64 Ceti

Observation data Epoch J2000 Equinox J2000
- Constellation: Cetus
- Right ascension: 02^{h} 11^{m} 21.079^{s}
- Declination: +08° 34′ 11.31″
- Apparent magnitude (V): 5.623±0.01

Characteristics
- Evolutionary stage: Subgiant
- Spectral type: G0IV
- Apparent magnitude (B): 6.189
- Apparent magnitude (R): 6.81
- Apparent magnitude (G): 5.497
- Apparent magnitude (J): 4.763
- Apparent magnitude (H): 4.373
- Apparent magnitude (K): 4.308
- B−V color index: 0.57

Astrometry
- Radial velocity (R_{v}): −19.01±0.22 km/s
- Proper motion (μ): RA: −141.042 mas/yr Dec.: −113.463 mas/yr
- Parallax (π): 23.7901±0.066 mas
- Distance: 137.1 ± 0.4 ly (42.0 ± 0.1 pc)
- Absolute magnitude (M_{V}): 2.59

Details
- Mass: 1.53±0.04 M_{☉}
- Radius: 2.56±0.56 R_{☉}
- Luminosity: 8.13 L_{☉}
- Surface gravity (log g): 3.81±0.09 cgs
- Temperature: 6066±42 K
- Metallicity [Fe/H]: 0.14±0.04 dex
- Rotation: 15 days
- Rotational velocity (v sin i): 8.96±1.52 km/s
- Age: 2.63 Gyr
- Other designations: 64 Ceti, HD 13421, HIP 10212, HR 635, SAO 110390, PPM 145360, LSPM J0211+0834, TIC 337046898, GSC 00630-01238, IRAS 02087+0820, WISE J021120.97+083410.1, Gaia DR2 2521857809546128896, Gaia DR3 2521857809546128896

Database references
- SIMBAD: data

= 64 Ceti =

Subgiant in the constellation Cetus

64 Ceti is a star located in the constellation Cetus. Based on its spectral type of G0IV, it is a G-type star that has left the main sequence and evolved into a subgiant. It is located 137 ly away and it is moving towards Earth at a velocity of 19 km/s. The apparent magnitude of 64 Ceti is 5.62, which makes it visible to the naked eye only in dark skies, far away from light pollution.

== Characteristics ==
64 Ceti is a G-type star that has left the main sequence and now evolved into a subgiant, based on its spectral type of G0IV and evolutionary models. It has about 1.53 times the Sun's mass and has expanded to 2.53 times the Sun's diameter. It is emitting 8.13 times the solar luminosity from its photosphere at an effective temperature of 6,066 K. The age of 64 Ceti is estimated at 2.63 billion years, about 58% of the Solar System's age, (Note: The Solar System has an age of 4.532 billion years.) and it rotates under its axis at a speed of 8.96 km/s, translating into a rotation period of 15 days. (Note: The rotational period is calculated using the star's circumference (π*diameter (km)) and later divided by the rotational period. The value will be divided by 86400 to convert from seconds to days.) The B-V index of the star is 0.57, corresponding to a yellow-white hue of a late G/early F star. (Note: See the Color index article)

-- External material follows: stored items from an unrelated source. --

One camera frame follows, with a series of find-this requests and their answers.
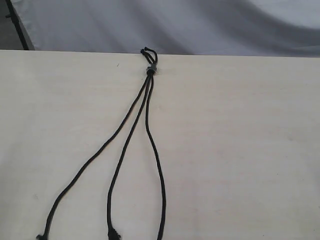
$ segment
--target knot
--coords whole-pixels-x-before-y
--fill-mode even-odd
[[[147,67],[146,73],[154,75],[157,71],[157,65],[155,63],[151,63],[150,66]]]
[[[46,236],[42,236],[40,234],[38,236],[36,236],[36,239],[38,239],[38,240],[48,240],[48,238]]]
[[[117,233],[117,231],[114,228],[109,230],[108,237],[109,237],[109,240],[120,240],[121,239],[121,236]]]

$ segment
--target black cord
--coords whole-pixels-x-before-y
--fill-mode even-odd
[[[152,52],[154,53],[154,58],[150,55],[150,53],[146,52]],[[109,240],[119,240],[120,239],[120,235],[117,233],[117,231],[113,228],[112,222],[111,222],[111,197],[112,197],[112,192],[120,171],[120,167],[121,164],[124,160],[125,154],[126,154],[126,150],[127,147],[129,145],[129,142],[131,140],[131,137],[135,131],[135,128],[137,126],[137,123],[139,121],[139,118],[141,116],[141,113],[143,111],[144,106],[146,105],[145,108],[145,129],[146,132],[148,134],[149,140],[151,142],[153,151],[154,151],[154,155],[155,155],[155,160],[156,160],[156,165],[158,168],[158,173],[159,173],[159,177],[160,177],[160,183],[161,183],[161,193],[162,193],[162,213],[161,213],[161,221],[160,221],[160,227],[159,227],[159,232],[158,232],[158,237],[157,240],[161,240],[163,237],[163,233],[164,233],[164,227],[165,227],[165,220],[166,220],[166,205],[167,205],[167,201],[166,201],[166,189],[165,189],[165,181],[164,181],[164,177],[163,177],[163,173],[162,173],[162,169],[161,169],[161,164],[160,164],[160,160],[159,160],[159,154],[155,145],[155,142],[153,140],[153,137],[150,133],[150,129],[149,129],[149,105],[150,105],[150,99],[151,99],[151,95],[152,95],[152,91],[154,88],[154,74],[157,71],[157,63],[158,63],[158,55],[157,53],[152,50],[149,49],[147,47],[145,47],[144,49],[141,49],[141,53],[143,54],[143,56],[146,58],[146,60],[148,61],[148,63],[151,64],[150,67],[147,68],[147,77],[137,95],[137,97],[135,98],[135,100],[133,101],[129,111],[127,112],[127,114],[125,115],[123,121],[121,122],[120,126],[118,127],[118,129],[115,131],[115,133],[102,145],[102,147],[89,159],[87,160],[87,162],[81,167],[81,169],[79,170],[79,172],[75,175],[75,177],[73,178],[73,180],[69,183],[69,185],[58,195],[58,197],[56,198],[56,200],[54,201],[54,204],[49,212],[49,215],[47,217],[46,220],[46,224],[45,224],[45,229],[44,229],[44,233],[43,235],[38,235],[36,238],[38,240],[48,240],[49,237],[49,232],[50,232],[50,226],[55,214],[55,211],[58,207],[58,204],[60,203],[60,201],[62,200],[62,198],[66,195],[66,193],[73,187],[73,185],[77,182],[77,180],[79,179],[79,177],[81,176],[81,174],[85,171],[85,169],[89,166],[89,164],[100,155],[100,153],[107,147],[107,145],[113,140],[115,139],[115,137],[118,135],[118,133],[121,131],[121,129],[123,128],[123,126],[125,125],[126,121],[128,120],[129,116],[131,115],[136,103],[138,102],[138,100],[140,99],[142,92],[145,90],[144,93],[144,97],[141,103],[141,106],[139,108],[138,114],[135,118],[135,121],[131,127],[130,133],[125,141],[125,144],[123,146],[122,149],[122,153],[119,159],[119,162],[117,164],[115,173],[113,175],[111,184],[110,184],[110,188],[108,191],[108,195],[107,195],[107,216],[106,216],[106,220],[107,220],[107,225],[108,225],[108,237]]]

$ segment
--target cord end
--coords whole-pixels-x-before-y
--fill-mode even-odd
[[[40,234],[38,236],[36,236],[36,239],[38,239],[38,240],[48,240],[48,238],[46,236],[42,236]]]
[[[120,240],[121,239],[121,236],[117,233],[117,231],[114,228],[109,230],[108,237],[109,237],[109,240]]]

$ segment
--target wooden table surface
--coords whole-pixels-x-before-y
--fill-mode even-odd
[[[142,55],[0,51],[0,239],[33,240],[116,130]],[[320,59],[160,55],[150,107],[164,240],[320,239]],[[106,240],[106,198],[134,116],[61,201],[49,240]],[[141,119],[112,196],[123,240],[155,240],[155,157]]]

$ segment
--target white fabric
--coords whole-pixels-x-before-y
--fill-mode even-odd
[[[12,0],[36,50],[320,56],[319,0]]]

It is located in the constellation Cetus, based on its celestial coordinates. Gaia DR3 measured a parallax of 23.8 mas for this star, translating into a distance of 42.02 pc. The absolute magnitude, i.e. its brightness if it was seen at a distance of 10 pc, is 2.59. It has a high proper motion across the sky and belongs to the thin disk population, being located 31.03 pc above the galactic plane.